What Are the Risk of Twin Pregnancy in Surrogacy Process?

By (embryologist), (embryologist) and (babygest staff).
Last Update: 05/29/2019

In recent decades, the probability of having twins has increased considerably due to delayed childbearing and the use of assisted reproductive techniques. In addition, many professionals tend to transfer more than one embryo to increase treatment success rates. That way, if one do not implant, another may do it.

A multiple pregnancy consists of the development of two or more fetuses simultaneously; whereas a twin pregnancy refers only to the development of two fetuses. These types of pregnancies carry numerous risks to the mother-to-be and to the fetus due to changes in the body and the limited space inside the uterus.

Therefore, it is really important to inform couples undergoing assisted reproduction treatment about the possible risks of multiple pregnancy before making a decision.

Risks in the mother

Twin pregnancies are complicated due to the large volume occupied by the development of more than one baby in a woman's body. Her body is going to make an effort to adapt to the overload.

The uterus has to bear an excess weight and may become distended, putting more pressure on other organs. Having twins or more babies also means a larger placenta and higher hormone levels.

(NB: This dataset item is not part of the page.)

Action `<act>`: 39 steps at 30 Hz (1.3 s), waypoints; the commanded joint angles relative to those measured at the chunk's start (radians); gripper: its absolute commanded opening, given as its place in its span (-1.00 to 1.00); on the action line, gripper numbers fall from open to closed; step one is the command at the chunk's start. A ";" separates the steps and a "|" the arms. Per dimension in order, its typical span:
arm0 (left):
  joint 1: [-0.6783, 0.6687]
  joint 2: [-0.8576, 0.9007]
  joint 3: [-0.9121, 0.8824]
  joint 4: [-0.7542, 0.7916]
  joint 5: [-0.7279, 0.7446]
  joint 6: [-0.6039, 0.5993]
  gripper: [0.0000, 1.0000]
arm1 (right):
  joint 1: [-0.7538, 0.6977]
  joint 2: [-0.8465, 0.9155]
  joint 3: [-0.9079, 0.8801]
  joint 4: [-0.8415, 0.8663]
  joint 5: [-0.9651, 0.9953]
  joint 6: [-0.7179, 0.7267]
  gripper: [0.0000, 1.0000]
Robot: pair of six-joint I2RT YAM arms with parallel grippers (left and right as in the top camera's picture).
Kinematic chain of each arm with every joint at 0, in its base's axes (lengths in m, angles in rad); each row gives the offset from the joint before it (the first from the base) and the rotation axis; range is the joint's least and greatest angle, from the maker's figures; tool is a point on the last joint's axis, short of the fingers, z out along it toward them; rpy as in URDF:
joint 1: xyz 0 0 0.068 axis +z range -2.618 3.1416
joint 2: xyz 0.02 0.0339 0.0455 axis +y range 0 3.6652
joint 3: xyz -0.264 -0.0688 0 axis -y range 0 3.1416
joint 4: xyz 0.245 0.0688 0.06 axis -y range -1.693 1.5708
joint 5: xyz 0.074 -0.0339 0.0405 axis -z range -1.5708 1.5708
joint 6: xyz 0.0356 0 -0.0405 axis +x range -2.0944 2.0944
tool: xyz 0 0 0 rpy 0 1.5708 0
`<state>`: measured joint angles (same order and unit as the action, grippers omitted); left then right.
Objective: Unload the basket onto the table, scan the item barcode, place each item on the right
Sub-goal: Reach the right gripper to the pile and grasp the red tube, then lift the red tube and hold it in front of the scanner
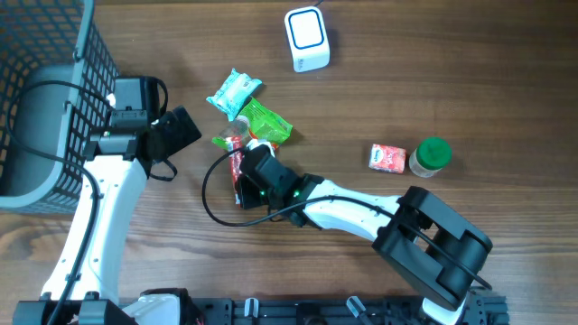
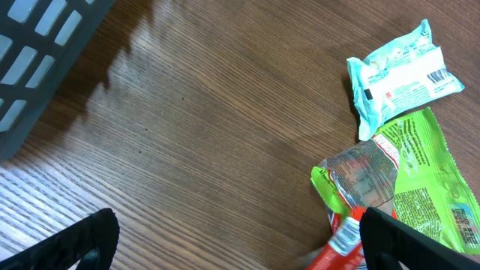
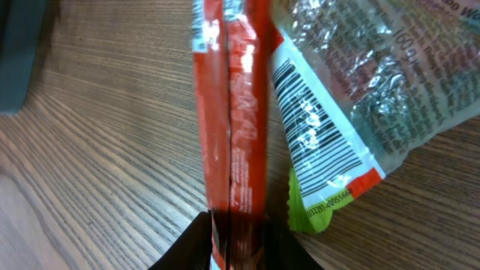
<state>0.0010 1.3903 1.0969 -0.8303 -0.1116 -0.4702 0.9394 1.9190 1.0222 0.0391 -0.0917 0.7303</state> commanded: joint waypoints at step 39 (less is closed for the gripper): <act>0.002 -0.001 0.002 0.003 -0.013 -0.013 1.00 | 0.010 -0.018 -0.003 -0.008 -0.093 -0.442 -0.91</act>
<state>0.0010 1.3903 1.0969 -0.8303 -0.1116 -0.4702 0.9493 1.9785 1.0256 0.0875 -0.2008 0.2924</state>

Here are the most common risks of a twin pregnancy for moms-to-be.

High blood pressure and pre-eclampsia

High blood pressure due to pregnancy, or pre-eclampsiais one of the most common risks in women with multiple pregnancies. Pre-eclampsia usually occurs around 20 weeks of pregnancy and affects 15-20% of women with multiple pregnancies.

This alteration must be treated immediately, since it causes serious alterations and even death both in the mother and in the fetus.

The most common symptoms of pre-eclampsia are:

  • Excess protein in the urine known as proteinuria.
  • Severe headaches.
  • Altered liver function.
  • Decreased urine output.
  • Blurred vision or temporary vision loss

Gestational diabetes

This type of diabetes develops only during pregnancy and can cause complications during gestation and childbirth. It occurs in the second half of pregnancy and usually disappears after delivery.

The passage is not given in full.